Я не берусь судить и разбирать причины поражения Деникина, однако мне кажется, что он презрел один из самых главных принципов стратегии: единства сил в решительном пункте. Овладев весьма важным стратегическим пунктом на Волге - Царицыном, еще в июне, казалось бы, следовало выбрать главным операционным направлением Саратов - Самару для соединения с армией Колчака, которая в это время дошла до Волги, а не расширять фронт на запад с перенесением операционного направления на Орел - Москву, позволяя Красной армии разбить отдельно Колчака. Несвоевременное занятие Украины и желание первым захватить Москву погубило Деникина. К этому же приблизительно времени относится восстание крестьян в глубоком тылу Добрармии под начальством атамана Махно, который совершенно неожиданно для Главного командования захватил Бердянск, Мариуполь и чуть было не пленил Ставку главкома в Таганроге. Совершенно непонятно, как внезапно могла вырасти такого рода опасность для тыла Добровольческой армии. Я это отношу всецело к недостаточной осведомленности из рук вон плохо поставленной разведки и контрразведки при штабе главкома, прозевавших все это движение.

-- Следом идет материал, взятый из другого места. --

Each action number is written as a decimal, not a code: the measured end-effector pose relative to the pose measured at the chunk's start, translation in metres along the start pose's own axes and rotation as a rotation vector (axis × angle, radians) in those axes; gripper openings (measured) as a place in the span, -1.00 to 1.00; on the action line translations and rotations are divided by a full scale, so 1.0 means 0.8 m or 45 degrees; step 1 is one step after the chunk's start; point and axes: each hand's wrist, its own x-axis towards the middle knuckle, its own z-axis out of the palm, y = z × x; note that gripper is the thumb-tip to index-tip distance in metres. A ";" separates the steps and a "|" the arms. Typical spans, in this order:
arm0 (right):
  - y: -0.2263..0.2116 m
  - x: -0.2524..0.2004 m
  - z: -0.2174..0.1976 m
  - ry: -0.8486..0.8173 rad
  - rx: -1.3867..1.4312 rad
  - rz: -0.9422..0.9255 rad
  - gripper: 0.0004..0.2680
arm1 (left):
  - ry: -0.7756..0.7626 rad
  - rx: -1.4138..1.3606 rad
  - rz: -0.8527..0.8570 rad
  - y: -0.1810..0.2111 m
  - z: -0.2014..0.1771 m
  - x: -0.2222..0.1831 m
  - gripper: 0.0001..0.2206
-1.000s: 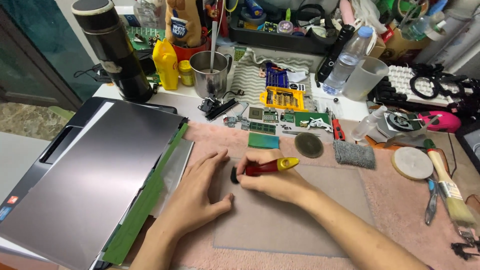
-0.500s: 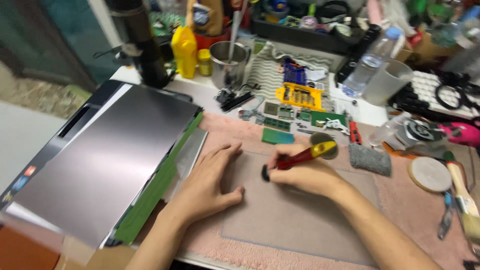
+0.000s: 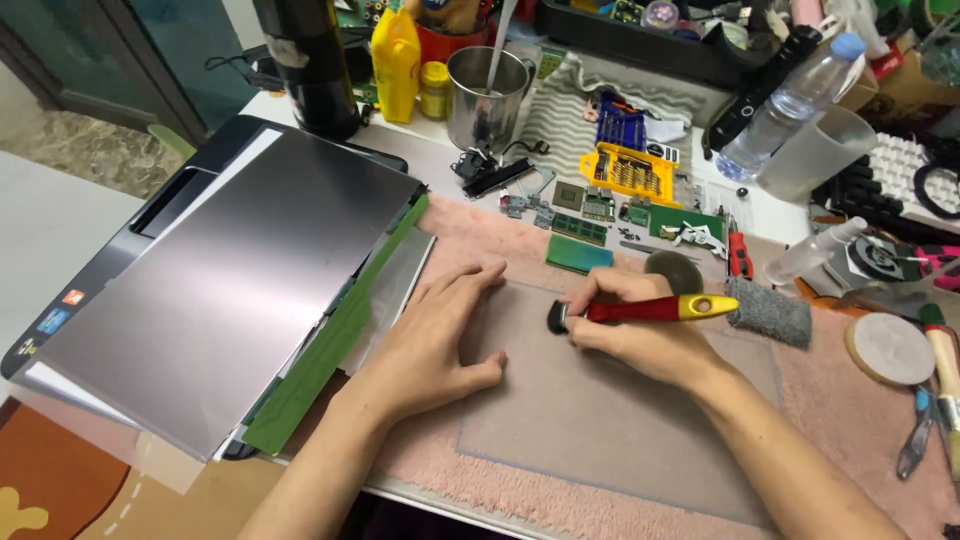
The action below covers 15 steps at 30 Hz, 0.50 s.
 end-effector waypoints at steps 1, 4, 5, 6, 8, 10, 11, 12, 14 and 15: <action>0.000 -0.002 -0.004 0.003 0.002 0.007 -0.87 | -0.007 -0.003 0.003 -0.001 0.001 0.001 -0.14; -0.004 -0.005 -0.015 -0.110 0.062 0.040 -0.87 | 0.003 0.000 -0.003 -0.002 0.001 0.000 -0.14; -0.007 -0.005 -0.021 -0.103 0.040 0.066 -0.87 | 0.007 0.007 -0.004 -0.001 0.000 0.000 -0.14; -0.009 -0.006 -0.029 -0.091 0.019 0.096 -0.86 | 0.007 0.014 0.001 0.001 -0.001 0.001 -0.15; 0.003 -0.004 -0.017 -0.030 0.045 0.050 -0.86 | 0.002 0.010 0.004 0.002 -0.001 0.001 -0.14; 0.008 -0.007 -0.012 0.039 0.076 0.009 -0.85 | -0.010 0.008 0.012 0.004 -0.002 0.002 -0.14; 0.008 -0.010 -0.014 -0.037 0.131 0.020 -0.86 | -0.011 0.010 0.009 0.005 -0.003 0.002 -0.13; 0.007 -0.012 -0.015 -0.116 0.185 0.028 -0.86 | -0.010 0.012 0.004 0.005 -0.003 0.002 -0.12; 0.013 -0.013 -0.028 -0.105 0.160 0.064 -0.87 | -0.017 0.018 0.016 0.007 -0.005 0.002 -0.14; 0.017 -0.014 -0.035 -0.102 0.128 0.092 -0.87 | -0.011 0.023 0.022 0.008 -0.005 0.001 -0.15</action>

В октябре уже ясно было для всякого, что ни Ростова, ни Таганрога удержать невозможно: Киевский фронт начал отступать на Одессу, Харьковский на Ростов, предоставляя большевикам развивать преследование в любом направлении.
В ноябре я принял предложение морского ведомства занять должность начальника Одесского морского контрразведывательного района. Это меня удовлетворяло, и вот почему: относясь весьма отрицательно к контрразведывательной службе в Добровольческой армии, а в особенности к личному составу этой службы, как я уже говорил, приемами своими мало чем отличавшемуся от Чека, я здесь попадал в особые условия. Морская контрразведка создавалась заново, и я имел возможность организовать это дело в Одессе по-своему, а главным образом, формировать личный состав из людей мне известных, честных, порядочных и опытных в розыскной работе. Из Ростова я выехал в Одессу в половине ноября и только в первых числах декабря добрался до места службы, настолько уже в то время были затруднительны и долги передвижения в тылу, хотя и морем.